Abstract:Large language models (LLMs) with hundreds of billions or trillions of parameters, represented by chatGPT, have achieved profound impact on various fields. However, training LLMs with super-large-scale parameters requires large high-performance GPU clusters and long training periods lasting for months. Due to the inevitable hardware and software failures in large-scale clusters, maintaining uninterrupted and long-duration training is extremely challenging. As a result, A substantial amount of training time is devoted to task checkpoint saving and loading, task rescheduling and restart, and task manual anomaly checks, which greatly harms the overall training efficiency. To address these issues, we propose TRANSOM, a novel fault-tolerant LLM training system. In this work, we design three key subsystems: the training pipeline automatic fault tolerance and recovery mechanism named Transom Operator and Launcher (TOL), the training task multi-dimensional metric automatic anomaly detection system named Transom Eagle Eye (TEE), and the training checkpoint asynchronous access automatic fault tolerance and recovery technology named Transom Checkpoint Engine (TCE).
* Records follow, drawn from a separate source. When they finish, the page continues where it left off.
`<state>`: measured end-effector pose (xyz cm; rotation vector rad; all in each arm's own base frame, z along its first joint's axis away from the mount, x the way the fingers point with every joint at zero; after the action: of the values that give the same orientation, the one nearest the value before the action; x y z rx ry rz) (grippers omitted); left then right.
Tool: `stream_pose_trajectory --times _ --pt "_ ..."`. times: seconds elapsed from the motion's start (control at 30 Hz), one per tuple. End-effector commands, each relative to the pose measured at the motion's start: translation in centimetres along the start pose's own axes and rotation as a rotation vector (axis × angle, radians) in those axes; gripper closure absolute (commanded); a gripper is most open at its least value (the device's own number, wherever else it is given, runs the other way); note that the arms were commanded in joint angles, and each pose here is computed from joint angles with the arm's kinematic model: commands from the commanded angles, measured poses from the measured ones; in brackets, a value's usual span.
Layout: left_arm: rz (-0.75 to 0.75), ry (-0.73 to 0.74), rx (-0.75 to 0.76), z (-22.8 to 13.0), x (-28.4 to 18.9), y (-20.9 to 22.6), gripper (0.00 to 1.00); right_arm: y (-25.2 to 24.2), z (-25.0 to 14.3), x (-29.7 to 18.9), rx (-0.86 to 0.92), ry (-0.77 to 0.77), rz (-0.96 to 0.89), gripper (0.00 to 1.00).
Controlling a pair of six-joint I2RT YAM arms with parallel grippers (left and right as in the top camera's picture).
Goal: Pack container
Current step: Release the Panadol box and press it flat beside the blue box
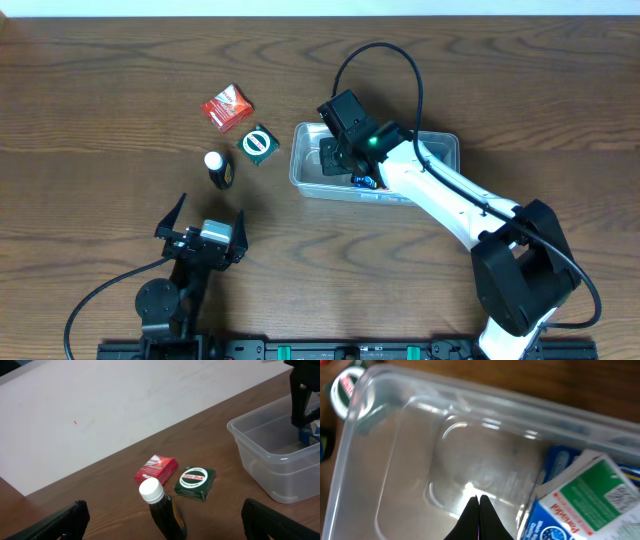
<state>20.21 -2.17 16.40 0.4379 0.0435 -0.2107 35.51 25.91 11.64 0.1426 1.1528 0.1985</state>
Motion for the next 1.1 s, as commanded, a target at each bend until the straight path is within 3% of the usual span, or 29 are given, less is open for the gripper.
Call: stream_pose_trajectory --times 0.0,0.37,1.07 --pt "-0.008 0.039 -0.024 -1.5 0.2 -0.5 0.02 -0.4 0.6 0.0 0.048 -0.066 -0.08 0.99" --pt "-0.008 0.039 -0.024 -1.5 0.2 -0.5 0.02 -1.5 1.7 -0.1 0.049 -0.148 -0.167 0.99" --pt "-0.008 0.039 -0.024 -1.5 0.2 -0.5 0.02 -2.0 0.7 2.6 0.011 -0.098 -0.205 0.99"
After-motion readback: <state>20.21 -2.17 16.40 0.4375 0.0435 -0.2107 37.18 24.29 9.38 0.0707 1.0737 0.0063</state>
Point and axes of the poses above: each gripper's point midway between its finger pads, its own x axis out along the fingers, its own y axis along the line the jaws close on, z = x × y, the point moved 4 cm from there along -x, back along the fingers, and after that the axes turned 3 degrees about x, right-handed, at the moved point
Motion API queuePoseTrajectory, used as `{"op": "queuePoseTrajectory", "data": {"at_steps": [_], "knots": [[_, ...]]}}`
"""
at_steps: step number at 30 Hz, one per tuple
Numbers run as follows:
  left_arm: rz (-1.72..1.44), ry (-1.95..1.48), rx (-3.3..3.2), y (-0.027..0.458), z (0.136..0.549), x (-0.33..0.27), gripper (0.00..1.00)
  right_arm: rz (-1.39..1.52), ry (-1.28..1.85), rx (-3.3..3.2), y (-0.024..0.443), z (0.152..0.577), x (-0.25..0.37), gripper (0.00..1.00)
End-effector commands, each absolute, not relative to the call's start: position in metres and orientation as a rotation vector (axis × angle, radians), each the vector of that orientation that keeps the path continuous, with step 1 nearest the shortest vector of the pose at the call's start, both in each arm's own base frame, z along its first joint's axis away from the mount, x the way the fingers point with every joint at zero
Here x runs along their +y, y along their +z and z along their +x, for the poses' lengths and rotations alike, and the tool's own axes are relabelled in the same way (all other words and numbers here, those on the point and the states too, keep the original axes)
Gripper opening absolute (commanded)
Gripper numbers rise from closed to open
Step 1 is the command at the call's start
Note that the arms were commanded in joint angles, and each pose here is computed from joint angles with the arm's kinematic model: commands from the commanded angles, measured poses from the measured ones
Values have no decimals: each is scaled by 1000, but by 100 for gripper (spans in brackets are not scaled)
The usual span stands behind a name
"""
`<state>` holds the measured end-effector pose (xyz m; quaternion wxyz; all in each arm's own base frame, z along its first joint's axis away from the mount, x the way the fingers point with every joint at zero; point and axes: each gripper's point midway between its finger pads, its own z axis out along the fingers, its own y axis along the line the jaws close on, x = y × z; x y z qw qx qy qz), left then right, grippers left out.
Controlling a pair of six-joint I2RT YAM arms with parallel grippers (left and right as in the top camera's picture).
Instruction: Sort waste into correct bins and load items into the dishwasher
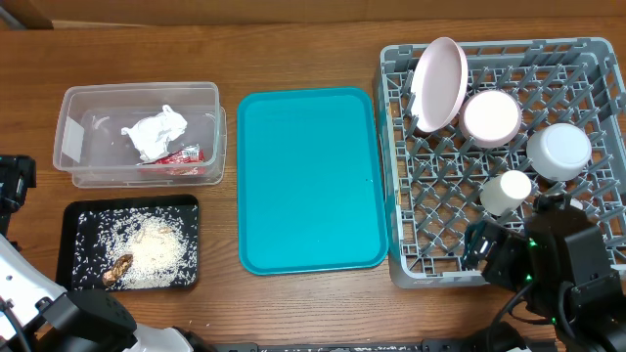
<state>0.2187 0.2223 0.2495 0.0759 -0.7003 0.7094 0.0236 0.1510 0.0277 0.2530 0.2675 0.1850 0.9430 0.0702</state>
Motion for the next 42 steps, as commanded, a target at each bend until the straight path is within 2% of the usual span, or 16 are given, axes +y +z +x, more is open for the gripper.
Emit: {"op": "queuePoseTrajectory", "data": {"at_steps": [1,11,18,28,36,42], "knots": [[-2112,83,2083,255,217,225,100,494,161,2563,250,147,25,100],[-2112,83,2083,255,217,225,100,408,182,2428,268,167,23,100],[-2112,83,2083,255,217,225,100,472,230,2256,275,168,9,100],[-2112,83,2083,255,217,225,100,382,272,1981,266,190,5,100],[-2112,83,2083,255,217,225,100,367,293,1855,230,215,4,100],[-2112,83,2083,255,217,225,100,345,316,1732,222,227,5,100]]}}
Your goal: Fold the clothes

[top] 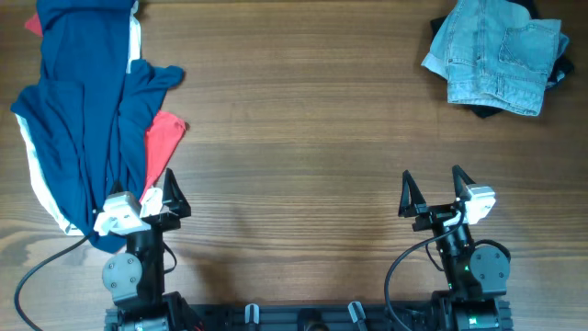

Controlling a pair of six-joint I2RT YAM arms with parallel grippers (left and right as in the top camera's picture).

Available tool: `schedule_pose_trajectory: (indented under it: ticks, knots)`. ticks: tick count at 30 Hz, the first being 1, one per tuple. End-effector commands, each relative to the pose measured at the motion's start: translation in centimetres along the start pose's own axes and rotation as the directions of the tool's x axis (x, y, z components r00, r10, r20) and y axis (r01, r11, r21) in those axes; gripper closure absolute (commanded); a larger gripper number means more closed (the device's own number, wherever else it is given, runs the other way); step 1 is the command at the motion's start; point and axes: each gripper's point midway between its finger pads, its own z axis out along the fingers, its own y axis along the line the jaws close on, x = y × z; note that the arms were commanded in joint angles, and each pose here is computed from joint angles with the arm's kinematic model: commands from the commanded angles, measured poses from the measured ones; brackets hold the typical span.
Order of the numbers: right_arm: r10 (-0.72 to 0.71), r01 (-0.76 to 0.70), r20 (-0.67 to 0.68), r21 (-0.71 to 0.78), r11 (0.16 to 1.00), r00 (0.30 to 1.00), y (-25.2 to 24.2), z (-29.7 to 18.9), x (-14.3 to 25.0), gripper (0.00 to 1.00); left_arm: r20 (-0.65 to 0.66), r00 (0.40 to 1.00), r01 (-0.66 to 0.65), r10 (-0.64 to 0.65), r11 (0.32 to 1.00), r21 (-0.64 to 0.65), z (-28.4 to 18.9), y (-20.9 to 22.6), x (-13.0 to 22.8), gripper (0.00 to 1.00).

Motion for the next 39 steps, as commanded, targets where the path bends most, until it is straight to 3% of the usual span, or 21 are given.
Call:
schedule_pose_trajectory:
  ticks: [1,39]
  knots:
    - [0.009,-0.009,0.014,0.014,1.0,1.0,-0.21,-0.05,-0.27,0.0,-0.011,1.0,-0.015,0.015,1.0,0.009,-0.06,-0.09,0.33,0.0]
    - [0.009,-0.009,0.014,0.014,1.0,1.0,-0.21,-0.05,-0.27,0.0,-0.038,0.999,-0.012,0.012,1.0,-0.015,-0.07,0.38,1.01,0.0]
Here, TOL manages the lifecycle of training tasks, while TEE is responsible for task monitoring and anomaly reporting. TEE detects training anomalies and reports them to TOL, who automatically enters the fault tolerance strategy to eliminate abnormal nodes and restart the training task. And the asynchronous checkpoint saving and loading functionality provided by TCE greatly shorten the fault tolerance overhead. The experimental results indicate that TRANSOM significantly enhances the efficiency of large-scale LLM training on clusters. Specifically, the pre-training time for GPT3-175B has been reduced by 28%, while checkpoint saving and loading performance have improved by a factor of 20.